* [Description of the task]: Starting with the first line of the data that follows, transcribe every line verbatim until the line containing "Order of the" has been transcribed.

* [Source records]:
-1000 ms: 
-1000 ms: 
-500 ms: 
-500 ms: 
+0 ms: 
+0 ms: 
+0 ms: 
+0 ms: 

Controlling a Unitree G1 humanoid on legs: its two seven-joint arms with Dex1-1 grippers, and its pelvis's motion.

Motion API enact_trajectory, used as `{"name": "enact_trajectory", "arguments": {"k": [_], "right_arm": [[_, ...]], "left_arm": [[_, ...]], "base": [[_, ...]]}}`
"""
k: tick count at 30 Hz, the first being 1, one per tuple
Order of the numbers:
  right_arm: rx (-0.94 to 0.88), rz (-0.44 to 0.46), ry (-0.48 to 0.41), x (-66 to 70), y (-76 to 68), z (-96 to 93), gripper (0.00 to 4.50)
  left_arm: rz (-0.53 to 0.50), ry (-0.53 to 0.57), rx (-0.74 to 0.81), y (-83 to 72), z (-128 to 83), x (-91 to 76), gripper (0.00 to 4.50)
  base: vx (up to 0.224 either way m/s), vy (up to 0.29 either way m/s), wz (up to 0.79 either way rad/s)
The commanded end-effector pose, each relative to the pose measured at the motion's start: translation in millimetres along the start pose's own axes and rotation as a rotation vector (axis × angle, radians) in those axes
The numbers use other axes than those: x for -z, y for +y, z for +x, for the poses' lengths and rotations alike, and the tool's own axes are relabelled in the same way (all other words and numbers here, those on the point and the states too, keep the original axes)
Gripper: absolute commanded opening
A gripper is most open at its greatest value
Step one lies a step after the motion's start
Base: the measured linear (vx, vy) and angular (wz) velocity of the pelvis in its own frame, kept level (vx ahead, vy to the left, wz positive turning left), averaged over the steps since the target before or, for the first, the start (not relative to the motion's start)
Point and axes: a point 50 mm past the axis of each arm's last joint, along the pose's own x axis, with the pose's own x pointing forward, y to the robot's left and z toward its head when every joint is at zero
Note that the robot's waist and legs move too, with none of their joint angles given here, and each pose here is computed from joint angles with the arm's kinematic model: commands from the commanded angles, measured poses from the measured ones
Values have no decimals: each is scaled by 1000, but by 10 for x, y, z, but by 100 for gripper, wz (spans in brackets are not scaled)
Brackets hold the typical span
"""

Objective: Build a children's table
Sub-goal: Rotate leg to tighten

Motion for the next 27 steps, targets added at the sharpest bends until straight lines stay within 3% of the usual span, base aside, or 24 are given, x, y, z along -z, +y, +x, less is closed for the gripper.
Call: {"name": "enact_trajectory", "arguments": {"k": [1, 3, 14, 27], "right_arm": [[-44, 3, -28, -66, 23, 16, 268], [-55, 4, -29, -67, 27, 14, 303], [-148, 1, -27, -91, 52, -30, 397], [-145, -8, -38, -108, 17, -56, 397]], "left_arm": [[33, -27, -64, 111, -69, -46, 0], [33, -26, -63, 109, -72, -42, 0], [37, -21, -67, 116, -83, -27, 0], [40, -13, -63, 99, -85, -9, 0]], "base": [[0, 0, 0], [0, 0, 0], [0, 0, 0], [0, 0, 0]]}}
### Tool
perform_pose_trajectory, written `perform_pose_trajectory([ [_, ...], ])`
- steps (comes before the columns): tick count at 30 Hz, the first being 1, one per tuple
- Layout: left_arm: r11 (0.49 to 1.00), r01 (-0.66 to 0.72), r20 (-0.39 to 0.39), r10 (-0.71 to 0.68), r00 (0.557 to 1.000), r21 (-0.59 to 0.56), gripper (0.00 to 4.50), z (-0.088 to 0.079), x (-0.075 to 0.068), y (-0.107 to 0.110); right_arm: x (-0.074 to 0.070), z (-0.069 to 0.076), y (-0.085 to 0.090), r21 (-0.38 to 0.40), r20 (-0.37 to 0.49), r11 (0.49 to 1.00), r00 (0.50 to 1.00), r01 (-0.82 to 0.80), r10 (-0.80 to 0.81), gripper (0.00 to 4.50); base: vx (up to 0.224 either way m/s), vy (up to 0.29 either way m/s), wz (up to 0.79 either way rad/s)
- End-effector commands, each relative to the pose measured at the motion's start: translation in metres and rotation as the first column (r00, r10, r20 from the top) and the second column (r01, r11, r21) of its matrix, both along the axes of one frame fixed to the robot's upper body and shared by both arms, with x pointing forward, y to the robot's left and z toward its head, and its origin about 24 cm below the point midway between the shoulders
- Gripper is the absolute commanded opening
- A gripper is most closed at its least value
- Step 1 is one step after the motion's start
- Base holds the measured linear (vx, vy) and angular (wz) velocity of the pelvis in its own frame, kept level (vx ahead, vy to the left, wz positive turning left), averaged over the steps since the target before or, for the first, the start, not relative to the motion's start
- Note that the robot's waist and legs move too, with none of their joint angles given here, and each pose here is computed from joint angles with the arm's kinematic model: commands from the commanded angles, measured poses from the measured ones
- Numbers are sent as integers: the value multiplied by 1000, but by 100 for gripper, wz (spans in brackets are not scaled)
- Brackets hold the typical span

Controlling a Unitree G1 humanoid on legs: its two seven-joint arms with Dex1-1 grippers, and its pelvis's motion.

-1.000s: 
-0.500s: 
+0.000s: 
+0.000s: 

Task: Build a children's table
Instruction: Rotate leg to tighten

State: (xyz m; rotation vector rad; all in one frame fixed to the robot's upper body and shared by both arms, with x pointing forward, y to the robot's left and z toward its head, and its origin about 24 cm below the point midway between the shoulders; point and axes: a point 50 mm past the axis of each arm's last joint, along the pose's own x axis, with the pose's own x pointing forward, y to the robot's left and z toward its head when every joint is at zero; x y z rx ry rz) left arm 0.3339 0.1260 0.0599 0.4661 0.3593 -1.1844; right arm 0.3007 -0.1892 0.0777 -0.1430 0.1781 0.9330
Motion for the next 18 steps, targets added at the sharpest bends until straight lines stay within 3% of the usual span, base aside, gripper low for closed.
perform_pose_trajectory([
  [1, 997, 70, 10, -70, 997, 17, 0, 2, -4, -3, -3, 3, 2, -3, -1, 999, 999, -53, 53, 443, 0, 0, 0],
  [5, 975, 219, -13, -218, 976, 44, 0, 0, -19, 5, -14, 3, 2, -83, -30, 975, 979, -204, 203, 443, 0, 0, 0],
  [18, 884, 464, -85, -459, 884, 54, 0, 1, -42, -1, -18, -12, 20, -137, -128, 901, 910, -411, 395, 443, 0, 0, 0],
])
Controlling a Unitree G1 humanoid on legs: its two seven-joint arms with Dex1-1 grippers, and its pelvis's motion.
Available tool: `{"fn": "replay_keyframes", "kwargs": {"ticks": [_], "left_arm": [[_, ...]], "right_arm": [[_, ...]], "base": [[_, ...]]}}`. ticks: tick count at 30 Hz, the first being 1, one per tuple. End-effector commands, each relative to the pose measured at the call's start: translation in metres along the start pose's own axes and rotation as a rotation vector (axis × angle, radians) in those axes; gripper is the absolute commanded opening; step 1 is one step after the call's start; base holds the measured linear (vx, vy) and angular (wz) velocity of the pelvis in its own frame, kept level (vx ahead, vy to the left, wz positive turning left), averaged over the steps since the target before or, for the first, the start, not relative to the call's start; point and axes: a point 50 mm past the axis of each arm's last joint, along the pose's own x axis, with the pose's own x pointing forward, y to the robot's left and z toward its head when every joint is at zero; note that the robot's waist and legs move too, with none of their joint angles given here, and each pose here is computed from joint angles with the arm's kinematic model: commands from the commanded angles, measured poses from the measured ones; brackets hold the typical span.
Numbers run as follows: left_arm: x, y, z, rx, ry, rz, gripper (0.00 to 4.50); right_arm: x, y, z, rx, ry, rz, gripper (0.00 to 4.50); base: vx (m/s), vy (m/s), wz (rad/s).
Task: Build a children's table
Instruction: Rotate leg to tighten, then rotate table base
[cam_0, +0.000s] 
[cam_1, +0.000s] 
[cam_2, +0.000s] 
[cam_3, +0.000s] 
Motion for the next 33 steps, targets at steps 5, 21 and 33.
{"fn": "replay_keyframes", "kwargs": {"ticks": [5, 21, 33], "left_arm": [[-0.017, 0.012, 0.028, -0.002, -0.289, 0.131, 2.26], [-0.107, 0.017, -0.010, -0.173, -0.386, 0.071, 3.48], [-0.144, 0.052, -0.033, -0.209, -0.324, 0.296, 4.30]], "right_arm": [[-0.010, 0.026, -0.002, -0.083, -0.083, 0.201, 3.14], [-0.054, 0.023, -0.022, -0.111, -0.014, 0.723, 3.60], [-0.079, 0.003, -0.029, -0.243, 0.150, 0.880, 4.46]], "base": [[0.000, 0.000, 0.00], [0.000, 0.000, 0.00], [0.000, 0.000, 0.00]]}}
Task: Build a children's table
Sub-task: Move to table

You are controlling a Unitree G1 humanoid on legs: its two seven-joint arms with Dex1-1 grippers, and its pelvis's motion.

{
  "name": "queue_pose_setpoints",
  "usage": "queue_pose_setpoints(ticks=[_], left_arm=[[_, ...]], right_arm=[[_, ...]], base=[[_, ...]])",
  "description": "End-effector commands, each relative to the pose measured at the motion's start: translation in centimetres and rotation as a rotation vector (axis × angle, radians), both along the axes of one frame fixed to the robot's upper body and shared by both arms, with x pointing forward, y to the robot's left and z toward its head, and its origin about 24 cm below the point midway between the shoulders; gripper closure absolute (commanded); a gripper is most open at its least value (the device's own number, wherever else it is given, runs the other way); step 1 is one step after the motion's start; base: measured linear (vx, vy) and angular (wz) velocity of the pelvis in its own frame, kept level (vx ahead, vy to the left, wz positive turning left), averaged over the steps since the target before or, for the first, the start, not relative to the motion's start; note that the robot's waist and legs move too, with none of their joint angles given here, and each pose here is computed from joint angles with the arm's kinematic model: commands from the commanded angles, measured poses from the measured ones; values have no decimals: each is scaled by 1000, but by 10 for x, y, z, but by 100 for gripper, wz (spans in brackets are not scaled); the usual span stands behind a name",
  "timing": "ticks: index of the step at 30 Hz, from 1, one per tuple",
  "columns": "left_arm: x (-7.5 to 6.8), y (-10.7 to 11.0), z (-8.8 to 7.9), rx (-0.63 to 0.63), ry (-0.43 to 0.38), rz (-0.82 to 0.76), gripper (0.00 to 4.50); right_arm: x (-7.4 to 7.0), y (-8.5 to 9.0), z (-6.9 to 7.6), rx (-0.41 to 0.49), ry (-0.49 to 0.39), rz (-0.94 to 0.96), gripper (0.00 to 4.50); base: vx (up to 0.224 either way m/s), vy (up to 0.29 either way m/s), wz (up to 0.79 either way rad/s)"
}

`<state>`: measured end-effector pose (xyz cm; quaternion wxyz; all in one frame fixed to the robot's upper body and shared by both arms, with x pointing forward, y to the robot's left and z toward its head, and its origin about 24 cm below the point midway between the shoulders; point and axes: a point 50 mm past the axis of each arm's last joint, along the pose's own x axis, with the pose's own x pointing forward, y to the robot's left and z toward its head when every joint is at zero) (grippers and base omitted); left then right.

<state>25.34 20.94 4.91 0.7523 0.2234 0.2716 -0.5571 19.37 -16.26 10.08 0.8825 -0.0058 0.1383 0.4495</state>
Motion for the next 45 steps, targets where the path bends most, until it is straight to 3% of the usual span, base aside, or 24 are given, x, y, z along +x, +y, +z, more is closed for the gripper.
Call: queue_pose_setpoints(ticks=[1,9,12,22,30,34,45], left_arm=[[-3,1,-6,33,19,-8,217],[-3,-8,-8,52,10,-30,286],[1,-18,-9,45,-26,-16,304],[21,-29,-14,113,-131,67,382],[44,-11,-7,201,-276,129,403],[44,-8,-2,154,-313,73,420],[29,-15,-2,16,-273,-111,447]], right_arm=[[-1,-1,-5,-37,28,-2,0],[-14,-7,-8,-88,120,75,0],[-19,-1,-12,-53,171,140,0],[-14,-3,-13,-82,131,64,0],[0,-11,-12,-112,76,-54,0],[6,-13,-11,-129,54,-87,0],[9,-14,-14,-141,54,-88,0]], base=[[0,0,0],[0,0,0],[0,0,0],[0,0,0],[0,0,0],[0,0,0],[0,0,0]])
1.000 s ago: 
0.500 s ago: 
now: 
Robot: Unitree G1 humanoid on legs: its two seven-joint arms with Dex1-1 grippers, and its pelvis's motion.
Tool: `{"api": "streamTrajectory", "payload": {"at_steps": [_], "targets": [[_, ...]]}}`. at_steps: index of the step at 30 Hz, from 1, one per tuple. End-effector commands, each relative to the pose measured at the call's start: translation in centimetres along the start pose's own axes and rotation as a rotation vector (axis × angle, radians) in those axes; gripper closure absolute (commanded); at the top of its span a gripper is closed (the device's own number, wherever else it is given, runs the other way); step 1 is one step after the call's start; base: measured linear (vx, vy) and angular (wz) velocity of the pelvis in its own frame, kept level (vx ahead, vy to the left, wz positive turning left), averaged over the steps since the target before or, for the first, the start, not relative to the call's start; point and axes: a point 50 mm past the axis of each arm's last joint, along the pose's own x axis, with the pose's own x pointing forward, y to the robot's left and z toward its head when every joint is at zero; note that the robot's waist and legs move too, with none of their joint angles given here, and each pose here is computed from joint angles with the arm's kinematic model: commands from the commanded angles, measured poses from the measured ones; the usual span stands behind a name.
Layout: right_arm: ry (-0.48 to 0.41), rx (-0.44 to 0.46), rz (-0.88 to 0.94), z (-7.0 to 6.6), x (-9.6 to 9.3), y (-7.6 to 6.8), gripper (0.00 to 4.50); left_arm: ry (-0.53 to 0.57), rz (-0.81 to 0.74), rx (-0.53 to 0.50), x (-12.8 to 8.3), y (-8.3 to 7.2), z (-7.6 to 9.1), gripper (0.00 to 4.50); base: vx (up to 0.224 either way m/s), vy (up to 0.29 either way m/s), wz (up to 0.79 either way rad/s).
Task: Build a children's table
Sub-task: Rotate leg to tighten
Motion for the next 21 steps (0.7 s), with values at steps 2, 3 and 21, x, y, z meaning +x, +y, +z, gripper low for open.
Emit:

* [Exercise output]:
-1000 ms: 
-1000 ms: 
-500 ms: 
-500 ms: 
+0 ms: 
+0 ms: 
+0 ms: 
+0 ms: 

Controlling a Unitree G1 humanoid on legs: its two seven-joint arms with Dex1-1 grippers, and its pelvis's motion.

Motion API enact_trajectory, used as `{"name": "enact_trajectory", "arguments": {"k": [_], "right_arm": [[_, ...]], "left_arm": [[_, ...]], "base": [[_, ...]]}}`
"""
k: tick count at 30 Hz, the first being 1, one per tuple
Order of the numbers:

There is no more to the answer.